▸ Stored dataset items:
□ □ □ □ □ □ □

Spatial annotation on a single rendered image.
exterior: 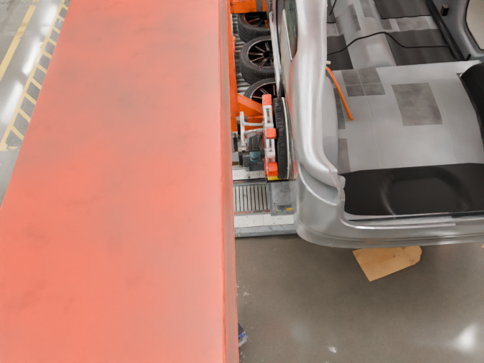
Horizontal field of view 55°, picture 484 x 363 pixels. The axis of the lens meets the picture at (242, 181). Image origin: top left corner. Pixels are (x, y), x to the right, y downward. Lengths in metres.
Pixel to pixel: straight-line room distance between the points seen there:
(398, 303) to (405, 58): 2.25
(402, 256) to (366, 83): 1.51
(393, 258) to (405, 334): 0.65
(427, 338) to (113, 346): 3.66
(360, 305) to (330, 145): 1.37
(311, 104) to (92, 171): 2.33
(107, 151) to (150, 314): 0.22
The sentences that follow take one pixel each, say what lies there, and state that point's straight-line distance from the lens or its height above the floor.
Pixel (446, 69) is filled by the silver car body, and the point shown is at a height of 1.02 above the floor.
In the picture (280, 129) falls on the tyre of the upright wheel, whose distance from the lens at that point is 3.48.
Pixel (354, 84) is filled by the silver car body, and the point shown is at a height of 1.04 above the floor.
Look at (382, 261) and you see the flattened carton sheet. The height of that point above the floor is 0.01.
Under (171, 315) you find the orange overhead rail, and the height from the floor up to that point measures 3.22.
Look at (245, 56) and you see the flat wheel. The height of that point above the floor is 0.50.
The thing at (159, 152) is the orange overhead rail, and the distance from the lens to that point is 0.57.
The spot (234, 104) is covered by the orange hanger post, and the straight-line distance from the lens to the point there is 4.10.
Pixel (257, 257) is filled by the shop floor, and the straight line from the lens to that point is 4.13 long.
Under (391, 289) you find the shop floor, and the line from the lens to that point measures 4.11.
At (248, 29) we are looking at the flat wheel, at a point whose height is 0.50.
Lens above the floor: 3.64
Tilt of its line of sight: 52 degrees down
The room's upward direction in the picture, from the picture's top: 6 degrees counter-clockwise
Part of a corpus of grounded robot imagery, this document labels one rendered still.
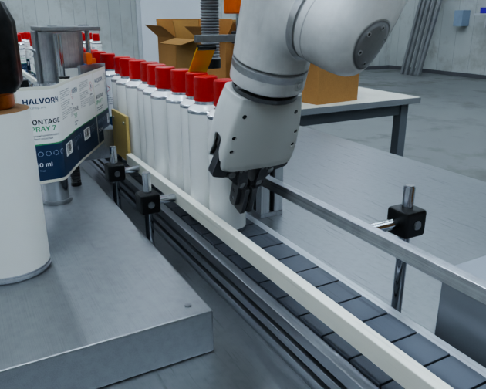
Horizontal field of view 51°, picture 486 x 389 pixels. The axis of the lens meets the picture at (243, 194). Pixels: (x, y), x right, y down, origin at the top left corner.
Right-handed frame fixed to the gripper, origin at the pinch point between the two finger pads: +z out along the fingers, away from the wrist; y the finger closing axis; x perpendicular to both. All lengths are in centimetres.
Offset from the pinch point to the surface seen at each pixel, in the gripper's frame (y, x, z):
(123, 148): 3.6, -39.0, 17.1
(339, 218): -3.1, 14.2, -6.9
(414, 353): -1.5, 29.2, -3.9
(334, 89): -124, -125, 56
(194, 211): 4.2, -4.8, 5.6
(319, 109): -111, -116, 60
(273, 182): -3.1, 1.6, -2.5
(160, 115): 2.3, -24.5, 1.7
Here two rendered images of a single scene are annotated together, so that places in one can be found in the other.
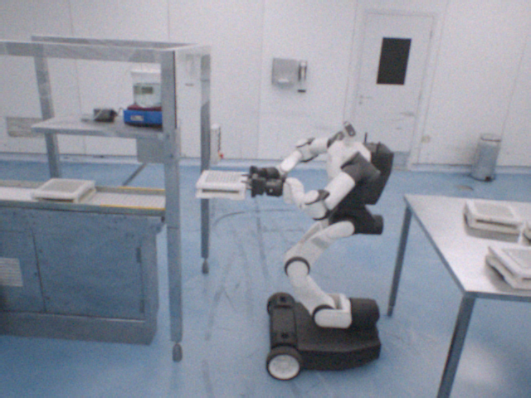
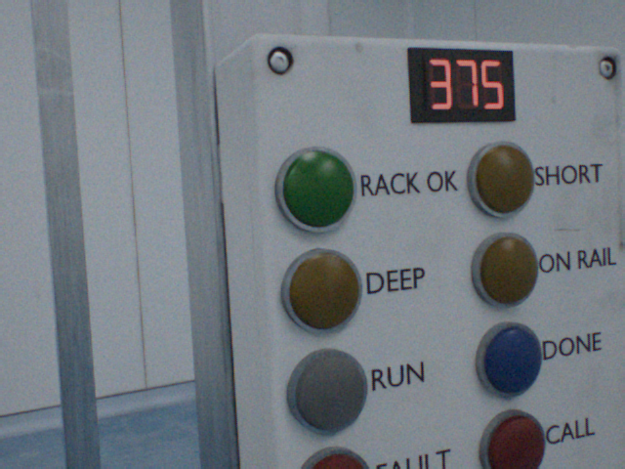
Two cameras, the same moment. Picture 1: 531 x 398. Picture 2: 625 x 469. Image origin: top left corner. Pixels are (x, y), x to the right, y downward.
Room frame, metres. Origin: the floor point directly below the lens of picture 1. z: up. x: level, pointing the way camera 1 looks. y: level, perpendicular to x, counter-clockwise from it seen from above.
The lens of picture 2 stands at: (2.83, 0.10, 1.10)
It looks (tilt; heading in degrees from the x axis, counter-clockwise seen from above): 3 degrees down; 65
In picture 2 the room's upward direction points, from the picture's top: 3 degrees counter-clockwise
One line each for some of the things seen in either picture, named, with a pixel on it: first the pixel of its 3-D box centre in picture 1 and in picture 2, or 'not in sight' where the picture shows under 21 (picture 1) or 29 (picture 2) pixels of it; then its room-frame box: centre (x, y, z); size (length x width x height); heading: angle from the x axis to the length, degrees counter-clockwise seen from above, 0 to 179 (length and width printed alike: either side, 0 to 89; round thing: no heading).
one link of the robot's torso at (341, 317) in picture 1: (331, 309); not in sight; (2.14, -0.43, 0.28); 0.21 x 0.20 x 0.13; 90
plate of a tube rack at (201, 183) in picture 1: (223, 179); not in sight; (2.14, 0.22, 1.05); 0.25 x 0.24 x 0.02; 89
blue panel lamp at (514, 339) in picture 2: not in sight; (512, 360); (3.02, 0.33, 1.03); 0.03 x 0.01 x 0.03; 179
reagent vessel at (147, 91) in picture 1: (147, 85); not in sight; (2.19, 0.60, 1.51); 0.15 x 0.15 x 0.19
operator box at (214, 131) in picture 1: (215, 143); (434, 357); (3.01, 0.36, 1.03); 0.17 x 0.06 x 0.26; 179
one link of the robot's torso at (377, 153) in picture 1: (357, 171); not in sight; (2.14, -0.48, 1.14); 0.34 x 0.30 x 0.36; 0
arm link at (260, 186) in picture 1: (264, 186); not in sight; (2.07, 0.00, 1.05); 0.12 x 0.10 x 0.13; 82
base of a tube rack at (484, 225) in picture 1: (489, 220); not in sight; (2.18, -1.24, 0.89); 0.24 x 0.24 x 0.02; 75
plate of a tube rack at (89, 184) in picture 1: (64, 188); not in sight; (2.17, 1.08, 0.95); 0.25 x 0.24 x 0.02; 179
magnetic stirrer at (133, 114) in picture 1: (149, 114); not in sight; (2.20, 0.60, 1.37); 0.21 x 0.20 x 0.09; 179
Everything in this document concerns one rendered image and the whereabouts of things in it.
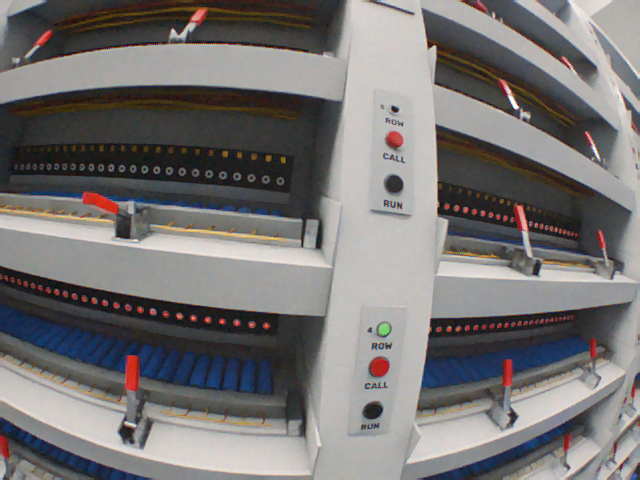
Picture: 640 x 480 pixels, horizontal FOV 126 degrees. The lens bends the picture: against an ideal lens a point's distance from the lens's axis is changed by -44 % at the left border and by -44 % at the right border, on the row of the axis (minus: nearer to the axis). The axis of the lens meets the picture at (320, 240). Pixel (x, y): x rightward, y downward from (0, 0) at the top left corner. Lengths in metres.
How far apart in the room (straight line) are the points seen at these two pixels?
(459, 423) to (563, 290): 0.22
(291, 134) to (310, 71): 0.20
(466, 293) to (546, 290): 0.14
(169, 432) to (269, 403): 0.11
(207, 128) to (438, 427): 0.53
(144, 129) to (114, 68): 0.20
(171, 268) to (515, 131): 0.41
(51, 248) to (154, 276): 0.12
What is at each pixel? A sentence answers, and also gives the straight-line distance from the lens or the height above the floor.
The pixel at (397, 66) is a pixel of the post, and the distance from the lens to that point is 0.33.
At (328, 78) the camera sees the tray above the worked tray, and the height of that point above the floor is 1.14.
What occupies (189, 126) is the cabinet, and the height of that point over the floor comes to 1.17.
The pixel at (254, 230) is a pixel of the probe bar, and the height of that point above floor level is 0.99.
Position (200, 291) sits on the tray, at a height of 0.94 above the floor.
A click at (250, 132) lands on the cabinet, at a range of 0.47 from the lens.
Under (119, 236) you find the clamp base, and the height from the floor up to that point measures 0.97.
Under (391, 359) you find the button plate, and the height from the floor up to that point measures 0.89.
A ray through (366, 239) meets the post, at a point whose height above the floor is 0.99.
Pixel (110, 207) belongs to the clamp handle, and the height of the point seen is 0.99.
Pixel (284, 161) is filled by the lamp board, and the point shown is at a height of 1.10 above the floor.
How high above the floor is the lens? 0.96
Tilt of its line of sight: 5 degrees up
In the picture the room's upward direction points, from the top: 5 degrees clockwise
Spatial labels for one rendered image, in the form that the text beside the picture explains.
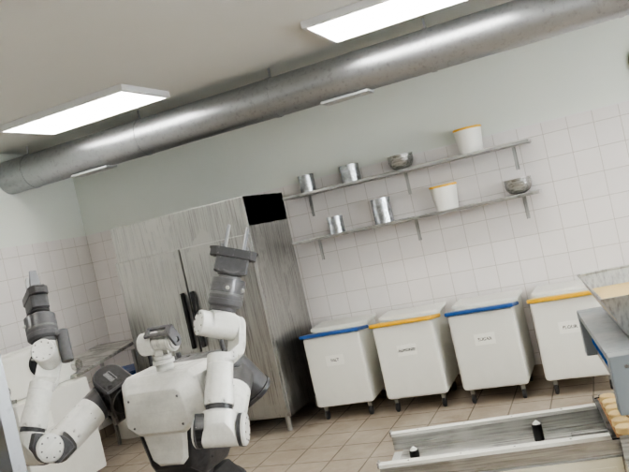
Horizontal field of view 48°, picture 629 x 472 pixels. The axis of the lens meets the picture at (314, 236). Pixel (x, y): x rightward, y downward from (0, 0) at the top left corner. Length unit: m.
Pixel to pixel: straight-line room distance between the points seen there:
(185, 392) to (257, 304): 4.05
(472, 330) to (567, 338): 0.71
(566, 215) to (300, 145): 2.45
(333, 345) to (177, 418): 4.16
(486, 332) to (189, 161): 3.39
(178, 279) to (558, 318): 3.17
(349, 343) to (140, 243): 2.08
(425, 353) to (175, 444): 4.02
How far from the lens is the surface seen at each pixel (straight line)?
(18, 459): 1.38
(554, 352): 5.75
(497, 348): 5.78
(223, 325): 1.80
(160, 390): 2.04
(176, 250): 6.33
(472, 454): 2.33
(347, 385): 6.16
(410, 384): 6.00
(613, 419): 2.39
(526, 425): 2.61
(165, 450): 2.11
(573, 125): 6.22
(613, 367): 2.06
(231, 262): 1.82
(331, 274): 6.70
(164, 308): 6.49
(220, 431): 1.75
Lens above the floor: 1.70
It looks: 1 degrees down
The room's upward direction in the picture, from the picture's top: 13 degrees counter-clockwise
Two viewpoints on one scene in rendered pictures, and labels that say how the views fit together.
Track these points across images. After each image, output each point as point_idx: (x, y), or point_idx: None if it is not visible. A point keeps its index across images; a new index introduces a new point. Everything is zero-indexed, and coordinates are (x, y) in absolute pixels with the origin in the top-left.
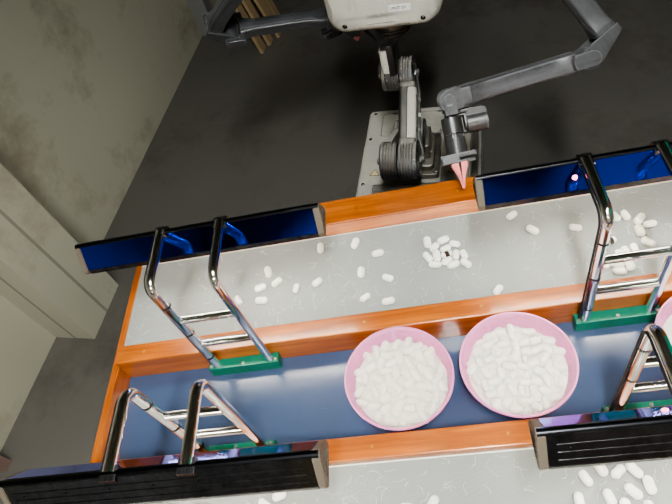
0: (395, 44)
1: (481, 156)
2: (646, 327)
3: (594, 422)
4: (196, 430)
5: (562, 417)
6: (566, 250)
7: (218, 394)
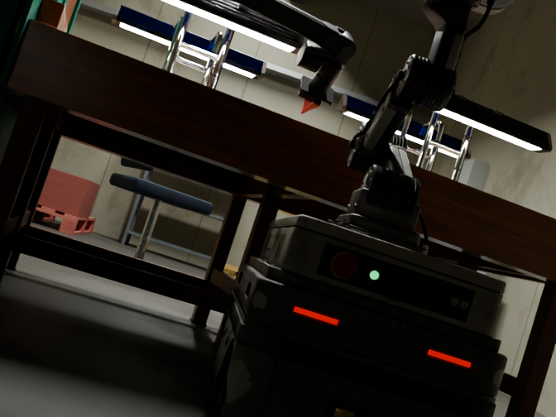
0: (437, 36)
1: (253, 272)
2: (222, 36)
3: (246, 55)
4: None
5: (252, 67)
6: None
7: (403, 126)
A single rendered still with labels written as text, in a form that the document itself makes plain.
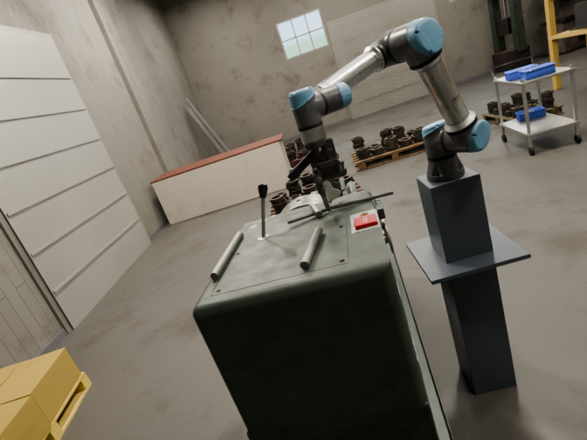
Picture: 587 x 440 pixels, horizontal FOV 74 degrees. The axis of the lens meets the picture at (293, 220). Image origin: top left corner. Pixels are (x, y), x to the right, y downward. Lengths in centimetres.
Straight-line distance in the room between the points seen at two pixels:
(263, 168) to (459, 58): 844
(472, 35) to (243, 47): 682
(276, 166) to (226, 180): 92
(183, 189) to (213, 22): 697
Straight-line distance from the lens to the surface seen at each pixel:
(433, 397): 155
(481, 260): 181
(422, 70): 148
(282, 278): 93
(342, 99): 121
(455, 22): 1377
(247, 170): 700
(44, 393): 333
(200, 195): 727
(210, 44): 1313
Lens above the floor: 166
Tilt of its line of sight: 18 degrees down
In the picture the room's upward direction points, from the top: 19 degrees counter-clockwise

□ □ □ □ □ □ □

▸ How to complete this task:
Begin at the line that has "(393, 258) to (405, 334): 0.65" in the entries above; stop after the line that has "The sentences that". Transcribe exactly those lines and no others.

▸ Written answer:
(393, 258) to (405, 334): 0.65
(427, 338) to (113, 346): 3.66
(360, 305) to (330, 145): 1.37
(311, 104) to (92, 171): 2.33
(107, 151) to (150, 314): 0.22
The sentences that follow take one pixel each, say what lies there, and state that point's straight-line distance from the lens or its height above the floor.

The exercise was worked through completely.